Desde el primer cruce ya había nervios, a pesar de que había un semáforo peatonal que, en teoría, aseguraba un paso seguro para peatones y ciclistas. Esa seguridad, en la mayoría de los semáforos para peatones en Culiacán -13 en total-, apenas duraba 30 segundos.
Regularmente, solo es necesario apresurar el paso,cuando esos 30 segundos no eran suficientes, para llegar al otro lado, pero la silla de ruedas llevaba un ritmo diferente y requería más precaución al avanzar. Un bache o un borde podía provocar que la silla se atore o el usuario cayera.
Por lo que, cada vez que había un semáforo en el camino, se optaba por cruzar cuando el circuito para peatones estaba recién iniciado.
El camino fue relativamente tranquilo, solo incómodo por la textura del suelo.
El suelo del corazón de Culiacán está revestido de un patrón cuadriculado, parecido a las baldosas, poco notorio al paso, pero frente al Ayuntamiento de Culiacán, donde el suelo es de piedra irregular, visiblemente gastada por el tiempo, con un relieve marcado y discontinuo, provocaba que la silla se zangoloteara con ligereza.
Esto ocurría frente al edificio; detrás, la banqueta estaba partida, levantada por las raíces de algunos árboles que formaban algo parecido a topes. Aunque no de gran altura, el concreto partido quedaba uno encima del otro, obligando a rodearlo.
Avanzaban despacio -incluso llegar al Ayuntamiento tomó mas de 10 minutos- buscando por dónde sí se podía. A veces tocaba rodear, esperar; a veces, improvisar levantando la silla para que alcanzara a subir la banqueta o ejercer fuerza cuando la banqueta se encontraba inclinada.
La entrada a la Cruz Roja tenía rampa. La puerta era amplia y la llegada de una persona en silla de ruedas no parecía tener mucha complicación… si llega en carro.
En este caso, que llegaron a pie, entrar al edificio fue más complicado.
El pequeño espacio destinado para el estacionamiento estaba lleno; incluso había una camioneta grande estacionada en doble fila. Uno de esos autos apenas dejaba un espacio contra la pared para que una persona pasara, pero la silla del niño no entraba en ese hueco.

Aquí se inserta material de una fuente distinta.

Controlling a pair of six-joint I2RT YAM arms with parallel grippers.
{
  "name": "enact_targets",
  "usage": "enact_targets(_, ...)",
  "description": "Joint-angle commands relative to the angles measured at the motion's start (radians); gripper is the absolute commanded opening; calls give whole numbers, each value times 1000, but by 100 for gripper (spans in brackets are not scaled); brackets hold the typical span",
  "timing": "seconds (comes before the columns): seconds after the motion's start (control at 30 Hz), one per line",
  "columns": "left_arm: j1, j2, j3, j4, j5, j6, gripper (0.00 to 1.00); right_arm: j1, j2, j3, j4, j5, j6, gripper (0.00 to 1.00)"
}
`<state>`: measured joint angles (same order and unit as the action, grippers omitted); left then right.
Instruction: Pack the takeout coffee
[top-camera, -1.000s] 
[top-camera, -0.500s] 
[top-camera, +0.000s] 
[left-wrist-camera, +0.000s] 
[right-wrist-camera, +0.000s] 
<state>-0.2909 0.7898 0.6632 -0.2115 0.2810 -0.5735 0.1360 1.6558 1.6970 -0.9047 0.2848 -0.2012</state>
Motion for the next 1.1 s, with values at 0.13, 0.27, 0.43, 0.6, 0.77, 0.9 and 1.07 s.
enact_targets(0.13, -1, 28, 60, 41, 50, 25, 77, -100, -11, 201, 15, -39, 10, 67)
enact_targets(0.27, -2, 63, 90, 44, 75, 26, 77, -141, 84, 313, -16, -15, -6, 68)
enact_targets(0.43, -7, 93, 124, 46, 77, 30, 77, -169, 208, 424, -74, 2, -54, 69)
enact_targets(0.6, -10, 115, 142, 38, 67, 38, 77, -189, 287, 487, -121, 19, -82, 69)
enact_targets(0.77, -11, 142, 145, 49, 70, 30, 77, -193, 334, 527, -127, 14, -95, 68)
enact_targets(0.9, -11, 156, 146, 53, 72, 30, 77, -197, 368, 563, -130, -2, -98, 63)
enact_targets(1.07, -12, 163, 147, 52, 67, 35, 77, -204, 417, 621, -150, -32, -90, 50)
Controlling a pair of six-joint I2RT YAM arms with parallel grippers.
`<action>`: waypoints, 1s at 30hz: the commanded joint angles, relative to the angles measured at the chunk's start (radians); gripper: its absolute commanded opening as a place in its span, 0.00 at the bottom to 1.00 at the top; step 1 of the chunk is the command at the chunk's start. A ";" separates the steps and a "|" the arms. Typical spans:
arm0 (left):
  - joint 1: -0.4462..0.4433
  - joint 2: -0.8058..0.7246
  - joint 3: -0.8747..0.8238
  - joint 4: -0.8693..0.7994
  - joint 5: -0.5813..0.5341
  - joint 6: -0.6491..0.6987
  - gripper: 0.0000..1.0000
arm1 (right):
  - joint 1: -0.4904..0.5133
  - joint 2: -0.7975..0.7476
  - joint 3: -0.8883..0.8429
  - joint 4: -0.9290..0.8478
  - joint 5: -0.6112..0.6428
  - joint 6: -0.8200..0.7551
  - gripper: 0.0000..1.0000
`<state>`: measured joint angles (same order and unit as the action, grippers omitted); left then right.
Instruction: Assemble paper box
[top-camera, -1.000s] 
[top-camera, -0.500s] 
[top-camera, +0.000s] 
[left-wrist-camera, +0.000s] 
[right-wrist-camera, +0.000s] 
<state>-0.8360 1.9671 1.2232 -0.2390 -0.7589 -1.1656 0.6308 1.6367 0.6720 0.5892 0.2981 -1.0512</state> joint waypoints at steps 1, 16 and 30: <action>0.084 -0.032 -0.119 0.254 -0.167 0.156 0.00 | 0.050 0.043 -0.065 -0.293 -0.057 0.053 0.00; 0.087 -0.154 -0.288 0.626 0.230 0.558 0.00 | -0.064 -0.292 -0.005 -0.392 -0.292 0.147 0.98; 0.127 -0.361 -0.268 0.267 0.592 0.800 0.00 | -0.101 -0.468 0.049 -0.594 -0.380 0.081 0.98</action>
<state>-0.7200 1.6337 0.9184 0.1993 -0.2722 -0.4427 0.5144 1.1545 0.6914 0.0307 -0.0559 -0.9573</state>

Buscando otra alternativa, se toparon con que tampoco había espacio entre ese auto y el de al lado.
La camioneta en doble fila obligaba a meterse en la calle para buscar otra entrada.
No fue hasta que otra persona que salía del edificio, junto a otra persona en silla de ruedas, se percató de los intentos por encontrar un espacio para pasar y decidió dar lugar que se logró llegar a las instalaciones.
***
Su estadía en Cruz Roja fue fugaz; tomó más tiempo entrar que salir del lugar. No contaban con un documento que era requisito para realizar los rayos X, por lo que se los harían en otro sitio.
Al dar vuelta a la Cruz Roja, no había rampas, pero sí una banqueta elevada.
Se necesitó de dos personas para poder bajar la silla sin que hubiera riesgo de que el menor cayera.
Que esto pase es una falla de la ciudad para las personas con discapacidad motriz, ya que, según MAPASIN, organización civil enfocada en movilidad y seguridad vial, las personas con discapacidad no deberían depender de que alguien las tome de la mano para cruzar; la ciudad tiene que darles las herramientas para hacerlo por sí mismas o decidir si aceptar ayuda o no.
El momento más complicado de todo el trayecto fue cruzar el bulevar Francisco I. Madero, donde tanto el flujo peatonal como vehicular es alto y no hay sistema de semaforización peatonal. Las personas cruzan, por un despintado y poco visible paso de cebra, al mismo tiempo que lo hacen los autos a toda velocidad.
En una ocasión en que Mateo y compañía cruzaron este bulevar, uno de los autos no se detuvo ni disminuyó la velocidad. Avanzó mientras la silla de ruedas también lo hacía.
Por suerte, no pasó nada, pero pudo haber pasado.
Cruzar ese punto por cuenta propia y a pie ya generaba miedo, ya que es uno de los cruces donde más siniestros viales han ocurrido en el centro de la ciudad según el mapa más reciente de siniestros viales de MAPASIN, Hacerlo junto a una silla de ruedas aumentaba la tensión.
Para Mateo, fue el último día en silla de ruedas.
Sin embargo, según el Instituto Nacional de Estadística y Geografía (INEGI) 5 de cada 100 personas que viven en Culiacán tienen una discapacidad motriz y esa experiencia es su realidad todos los días.